Exercise prompt » Write out the data below exactly, beginning with the first line and ending once the line that has "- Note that" is written.
+++ Dataset excerpt +++
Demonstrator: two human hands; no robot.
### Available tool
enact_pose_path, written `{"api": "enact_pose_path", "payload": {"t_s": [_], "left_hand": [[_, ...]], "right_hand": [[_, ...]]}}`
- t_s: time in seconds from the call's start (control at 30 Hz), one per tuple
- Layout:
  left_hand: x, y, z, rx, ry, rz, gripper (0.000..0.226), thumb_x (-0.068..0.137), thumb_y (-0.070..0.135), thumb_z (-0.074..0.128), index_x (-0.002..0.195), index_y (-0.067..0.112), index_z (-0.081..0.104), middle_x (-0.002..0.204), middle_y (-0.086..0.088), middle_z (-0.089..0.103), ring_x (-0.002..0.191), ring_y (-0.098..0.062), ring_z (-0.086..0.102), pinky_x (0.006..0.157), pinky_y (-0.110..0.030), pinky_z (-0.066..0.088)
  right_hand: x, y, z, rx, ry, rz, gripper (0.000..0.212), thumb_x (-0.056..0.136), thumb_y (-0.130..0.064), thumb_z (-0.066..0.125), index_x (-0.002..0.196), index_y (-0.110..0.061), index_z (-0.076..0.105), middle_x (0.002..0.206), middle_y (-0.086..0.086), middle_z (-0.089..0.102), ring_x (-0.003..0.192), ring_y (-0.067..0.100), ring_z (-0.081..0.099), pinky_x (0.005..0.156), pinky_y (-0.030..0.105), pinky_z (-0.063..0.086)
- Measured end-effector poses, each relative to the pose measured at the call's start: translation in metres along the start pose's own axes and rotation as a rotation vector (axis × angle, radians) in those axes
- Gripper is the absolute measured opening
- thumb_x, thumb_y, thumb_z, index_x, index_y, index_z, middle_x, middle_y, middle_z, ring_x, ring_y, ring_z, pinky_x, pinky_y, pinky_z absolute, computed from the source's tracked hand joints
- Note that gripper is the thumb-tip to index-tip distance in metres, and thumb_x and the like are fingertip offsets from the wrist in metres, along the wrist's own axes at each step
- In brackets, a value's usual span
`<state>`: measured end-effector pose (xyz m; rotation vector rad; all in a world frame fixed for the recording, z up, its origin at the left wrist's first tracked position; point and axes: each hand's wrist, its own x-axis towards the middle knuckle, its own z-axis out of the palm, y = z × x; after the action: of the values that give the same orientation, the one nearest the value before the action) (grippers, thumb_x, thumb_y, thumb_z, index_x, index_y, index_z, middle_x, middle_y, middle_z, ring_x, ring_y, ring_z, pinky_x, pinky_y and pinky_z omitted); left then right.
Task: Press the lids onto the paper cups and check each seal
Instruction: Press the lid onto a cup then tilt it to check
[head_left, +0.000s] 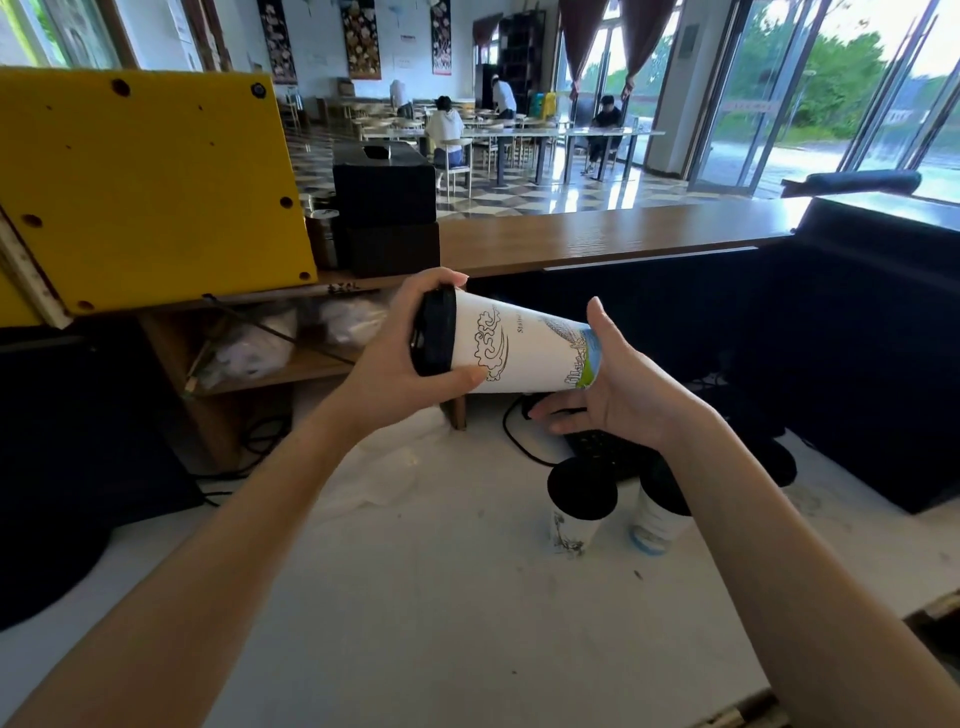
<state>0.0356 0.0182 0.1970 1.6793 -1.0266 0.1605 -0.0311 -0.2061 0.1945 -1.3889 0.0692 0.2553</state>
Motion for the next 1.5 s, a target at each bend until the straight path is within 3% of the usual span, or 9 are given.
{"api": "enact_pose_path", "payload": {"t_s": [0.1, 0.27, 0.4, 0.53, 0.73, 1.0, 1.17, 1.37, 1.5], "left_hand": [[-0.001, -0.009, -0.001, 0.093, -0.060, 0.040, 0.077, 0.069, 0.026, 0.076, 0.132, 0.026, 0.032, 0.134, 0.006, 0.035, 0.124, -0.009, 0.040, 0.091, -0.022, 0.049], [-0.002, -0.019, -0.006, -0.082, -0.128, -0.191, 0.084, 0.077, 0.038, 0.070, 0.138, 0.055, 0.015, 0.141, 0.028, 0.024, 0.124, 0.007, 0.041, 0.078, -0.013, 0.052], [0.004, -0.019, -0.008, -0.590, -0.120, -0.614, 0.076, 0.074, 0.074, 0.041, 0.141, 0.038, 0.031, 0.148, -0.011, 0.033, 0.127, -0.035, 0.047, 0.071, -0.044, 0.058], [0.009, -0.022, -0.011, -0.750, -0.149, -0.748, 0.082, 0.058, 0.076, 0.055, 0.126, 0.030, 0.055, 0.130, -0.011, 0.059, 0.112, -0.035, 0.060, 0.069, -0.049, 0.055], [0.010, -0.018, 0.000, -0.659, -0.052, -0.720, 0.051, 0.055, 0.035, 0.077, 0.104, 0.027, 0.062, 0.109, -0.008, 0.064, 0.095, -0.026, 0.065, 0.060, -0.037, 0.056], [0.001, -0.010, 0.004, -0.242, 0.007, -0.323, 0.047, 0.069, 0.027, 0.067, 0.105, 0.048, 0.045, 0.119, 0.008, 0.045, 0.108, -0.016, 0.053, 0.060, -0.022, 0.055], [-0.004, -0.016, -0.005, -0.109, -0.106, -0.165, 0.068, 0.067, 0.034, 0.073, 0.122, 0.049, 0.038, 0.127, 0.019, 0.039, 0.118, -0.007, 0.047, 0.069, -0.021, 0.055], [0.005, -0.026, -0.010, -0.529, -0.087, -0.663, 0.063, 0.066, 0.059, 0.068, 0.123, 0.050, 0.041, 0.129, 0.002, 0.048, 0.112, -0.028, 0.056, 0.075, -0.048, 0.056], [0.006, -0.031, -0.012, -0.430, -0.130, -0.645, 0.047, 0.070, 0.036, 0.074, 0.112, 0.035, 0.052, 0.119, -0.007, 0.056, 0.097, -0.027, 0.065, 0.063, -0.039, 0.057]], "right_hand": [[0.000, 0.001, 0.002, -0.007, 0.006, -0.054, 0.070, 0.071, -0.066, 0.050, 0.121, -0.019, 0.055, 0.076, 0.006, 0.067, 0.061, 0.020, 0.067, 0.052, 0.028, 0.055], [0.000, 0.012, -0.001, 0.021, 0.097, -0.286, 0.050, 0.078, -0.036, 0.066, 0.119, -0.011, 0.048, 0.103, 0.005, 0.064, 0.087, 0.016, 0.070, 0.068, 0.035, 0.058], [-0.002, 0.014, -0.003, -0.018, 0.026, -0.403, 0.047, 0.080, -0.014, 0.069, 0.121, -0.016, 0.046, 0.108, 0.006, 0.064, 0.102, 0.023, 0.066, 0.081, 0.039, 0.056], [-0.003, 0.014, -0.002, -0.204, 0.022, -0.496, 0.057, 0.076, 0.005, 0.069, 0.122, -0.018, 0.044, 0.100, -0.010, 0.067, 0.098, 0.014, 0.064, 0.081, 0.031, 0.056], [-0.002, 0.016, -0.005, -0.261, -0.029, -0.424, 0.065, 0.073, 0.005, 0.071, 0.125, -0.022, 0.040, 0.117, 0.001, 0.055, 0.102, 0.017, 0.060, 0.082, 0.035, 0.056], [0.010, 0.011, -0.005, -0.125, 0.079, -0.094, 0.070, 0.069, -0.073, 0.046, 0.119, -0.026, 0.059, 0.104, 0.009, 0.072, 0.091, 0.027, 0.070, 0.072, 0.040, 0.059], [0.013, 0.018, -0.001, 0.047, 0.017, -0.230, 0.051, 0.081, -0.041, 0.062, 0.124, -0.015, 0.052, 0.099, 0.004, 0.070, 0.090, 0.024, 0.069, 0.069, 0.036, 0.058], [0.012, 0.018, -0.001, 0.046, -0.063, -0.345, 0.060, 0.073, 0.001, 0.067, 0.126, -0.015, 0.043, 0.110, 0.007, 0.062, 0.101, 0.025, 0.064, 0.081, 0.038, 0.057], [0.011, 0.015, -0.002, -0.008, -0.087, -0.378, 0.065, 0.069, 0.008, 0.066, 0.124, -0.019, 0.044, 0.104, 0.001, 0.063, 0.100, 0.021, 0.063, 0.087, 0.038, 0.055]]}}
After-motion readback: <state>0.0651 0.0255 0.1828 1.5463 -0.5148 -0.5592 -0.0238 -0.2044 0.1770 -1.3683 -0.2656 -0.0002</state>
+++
Answer to the exercise »
Demonstrator: two human hands; no robot.
### Available tool
enact_pose_path, written `{"api": "enact_pose_path", "payload": {"t_s": [_], "left_hand": [[_, ...]], "right_hand": [[_, ...]]}}`
- t_s: time in seconds from the call's start (control at 30 Hz), one per tuple
- Layout:
  left_hand: x, y, z, rx, ry, rz, gripper (0.000..0.226), thumb_x (-0.068..0.137), thumb_y (-0.070..0.135), thumb_z (-0.074..0.128), index_x (-0.002..0.195), index_y (-0.067..0.112), index_z (-0.081..0.104), middle_x (-0.002..0.204), middle_y (-0.086..0.088), middle_z (-0.089..0.103), ring_x (-0.002..0.191), ring_y (-0.098..0.062), ring_z (-0.086..0.102), pinky_x (0.006..0.157), pinky_y (-0.110..0.030), pinky_z (-0.066..0.088)
  right_hand: x, y, z, rx, ry, rz, gripper (0.000..0.212), thumb_x (-0.056..0.136), thumb_y (-0.130..0.064), thumb_z (-0.066..0.125), index_x (-0.002..0.196), index_y (-0.110..0.061), index_z (-0.076..0.105), middle_x (0.002..0.206), middle_y (-0.086..0.086), middle_z (-0.089..0.102), ring_x (-0.003..0.192), ring_y (-0.067..0.100), ring_z (-0.081..0.099), pinky_x (0.005..0.156), pinky_y (-0.030..0.105), pinky_z (-0.063..0.086)
- Measured end-effector poses, each relative to the pose measured at the call's start: translation in metres along the start pose's own axes and rotation as a rotation vector (axis × angle, radians) in those axes
- Gripper is the absolute measured opening
- thumb_x, thumb_y, thumb_z, index_x, index_y, index_z, middle_x, middle_y, middle_z, ring_x, ring_y, ring_z, pinky_x, pinky_y, pinky_z absolute, computed from the source's tracked hand joints
- Note that gripper is the thumb-tip to index-tip distance in metres, and thumb_x and the like are fingertip offsets from the wrist in metres, along the wrist's own axes at each step

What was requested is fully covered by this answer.